## Assigned task
Would you return, word for word, the lines of the data below from the line with "cabinet in the image above?" through the line with "Practice problem: What are the bounding boxes of the clear", and no others?

---

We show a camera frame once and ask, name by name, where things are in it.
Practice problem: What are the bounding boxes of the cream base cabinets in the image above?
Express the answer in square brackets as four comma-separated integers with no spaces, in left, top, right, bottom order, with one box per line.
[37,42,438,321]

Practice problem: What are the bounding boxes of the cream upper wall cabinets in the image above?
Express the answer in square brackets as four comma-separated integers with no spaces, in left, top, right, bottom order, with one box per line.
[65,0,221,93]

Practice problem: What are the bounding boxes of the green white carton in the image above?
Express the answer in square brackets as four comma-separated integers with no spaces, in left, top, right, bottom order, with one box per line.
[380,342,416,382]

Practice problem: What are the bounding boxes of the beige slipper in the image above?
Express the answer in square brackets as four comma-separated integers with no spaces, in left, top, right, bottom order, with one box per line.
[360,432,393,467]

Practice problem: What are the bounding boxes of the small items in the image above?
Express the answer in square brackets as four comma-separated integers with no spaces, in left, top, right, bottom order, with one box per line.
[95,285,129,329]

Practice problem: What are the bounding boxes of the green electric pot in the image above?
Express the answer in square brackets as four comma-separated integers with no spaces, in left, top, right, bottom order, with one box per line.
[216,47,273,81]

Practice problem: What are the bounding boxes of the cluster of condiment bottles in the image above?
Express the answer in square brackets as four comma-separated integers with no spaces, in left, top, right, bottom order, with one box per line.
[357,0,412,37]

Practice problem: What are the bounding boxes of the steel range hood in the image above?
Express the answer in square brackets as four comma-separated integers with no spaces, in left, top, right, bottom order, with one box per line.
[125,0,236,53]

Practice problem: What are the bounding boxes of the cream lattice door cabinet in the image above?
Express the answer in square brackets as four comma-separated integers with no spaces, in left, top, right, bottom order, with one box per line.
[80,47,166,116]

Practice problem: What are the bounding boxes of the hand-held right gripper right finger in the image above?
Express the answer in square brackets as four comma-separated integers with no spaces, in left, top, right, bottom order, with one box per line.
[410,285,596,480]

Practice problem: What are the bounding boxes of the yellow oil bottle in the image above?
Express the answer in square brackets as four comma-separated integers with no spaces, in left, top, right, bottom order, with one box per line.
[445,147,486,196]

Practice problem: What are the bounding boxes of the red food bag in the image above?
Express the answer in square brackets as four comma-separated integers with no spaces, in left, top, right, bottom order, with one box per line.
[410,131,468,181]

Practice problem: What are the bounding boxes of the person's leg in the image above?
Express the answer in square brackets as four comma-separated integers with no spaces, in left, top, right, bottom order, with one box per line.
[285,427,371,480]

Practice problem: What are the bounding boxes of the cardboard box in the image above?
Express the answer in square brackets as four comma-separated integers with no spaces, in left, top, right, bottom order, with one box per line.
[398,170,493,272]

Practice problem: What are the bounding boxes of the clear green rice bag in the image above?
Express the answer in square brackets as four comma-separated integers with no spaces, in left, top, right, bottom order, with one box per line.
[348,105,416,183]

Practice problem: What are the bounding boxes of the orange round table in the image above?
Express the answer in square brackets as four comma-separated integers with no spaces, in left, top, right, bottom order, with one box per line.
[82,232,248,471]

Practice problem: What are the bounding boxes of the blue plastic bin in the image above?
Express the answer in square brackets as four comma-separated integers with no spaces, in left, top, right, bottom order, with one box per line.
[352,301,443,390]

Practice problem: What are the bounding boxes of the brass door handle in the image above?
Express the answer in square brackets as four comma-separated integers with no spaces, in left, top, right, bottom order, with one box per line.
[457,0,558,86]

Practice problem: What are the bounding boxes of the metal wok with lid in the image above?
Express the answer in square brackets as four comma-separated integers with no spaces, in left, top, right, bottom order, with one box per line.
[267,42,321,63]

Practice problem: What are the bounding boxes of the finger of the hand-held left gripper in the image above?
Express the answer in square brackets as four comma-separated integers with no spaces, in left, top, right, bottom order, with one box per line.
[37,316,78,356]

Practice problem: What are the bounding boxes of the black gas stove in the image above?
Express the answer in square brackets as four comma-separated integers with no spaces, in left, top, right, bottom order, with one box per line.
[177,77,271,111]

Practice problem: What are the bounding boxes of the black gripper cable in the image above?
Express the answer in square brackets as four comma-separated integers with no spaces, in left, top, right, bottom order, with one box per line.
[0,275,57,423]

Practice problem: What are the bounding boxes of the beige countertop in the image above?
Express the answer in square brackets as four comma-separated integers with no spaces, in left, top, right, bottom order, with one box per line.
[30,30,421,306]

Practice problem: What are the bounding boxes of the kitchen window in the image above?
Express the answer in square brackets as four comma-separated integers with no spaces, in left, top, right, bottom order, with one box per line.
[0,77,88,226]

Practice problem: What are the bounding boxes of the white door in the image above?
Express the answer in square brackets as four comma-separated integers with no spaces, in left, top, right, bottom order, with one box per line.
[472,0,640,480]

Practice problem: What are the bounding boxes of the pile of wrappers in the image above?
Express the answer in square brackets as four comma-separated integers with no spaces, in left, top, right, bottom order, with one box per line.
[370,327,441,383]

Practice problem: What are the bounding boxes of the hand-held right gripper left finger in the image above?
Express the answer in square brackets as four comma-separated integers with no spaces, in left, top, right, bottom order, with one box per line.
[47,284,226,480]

---

## Response area
Practice problem: What are the bounding boxes of the cream lattice door cabinet in the image above?
Express the answer in square brackets as four comma-separated integers with no spaces, in left, top, right, bottom order, with one box per line.
[80,47,166,116]

Practice problem: What are the bounding boxes of the hand-held right gripper right finger in the image above?
Express the answer in square brackets as four comma-separated integers with no spaces, in left, top, right, bottom order, with one box per line.
[410,285,596,480]

Practice problem: What are the bounding boxes of the yellow oil bottle in the image above?
Express the answer in square brackets as four comma-separated integers with no spaces, in left, top, right, bottom order, with one box per line.
[445,147,486,196]

Practice problem: What are the bounding boxes of the red food bag in the image above?
Express the answer in square brackets as four comma-separated integers with no spaces, in left, top, right, bottom order, with one box per line.
[410,131,468,181]

Practice problem: What are the bounding boxes of the person's leg in the image above?
Express the answer in square brackets as four comma-separated integers with no spaces, in left, top, right, bottom order, with one box per line.
[285,427,371,480]

Practice problem: What are the bounding boxes of the cardboard box in the image above?
Express the answer in square brackets as four comma-separated integers with no spaces, in left, top, right, bottom order, with one box per line.
[398,170,493,272]

Practice problem: What are the bounding boxes of the clear green rice bag in the image above?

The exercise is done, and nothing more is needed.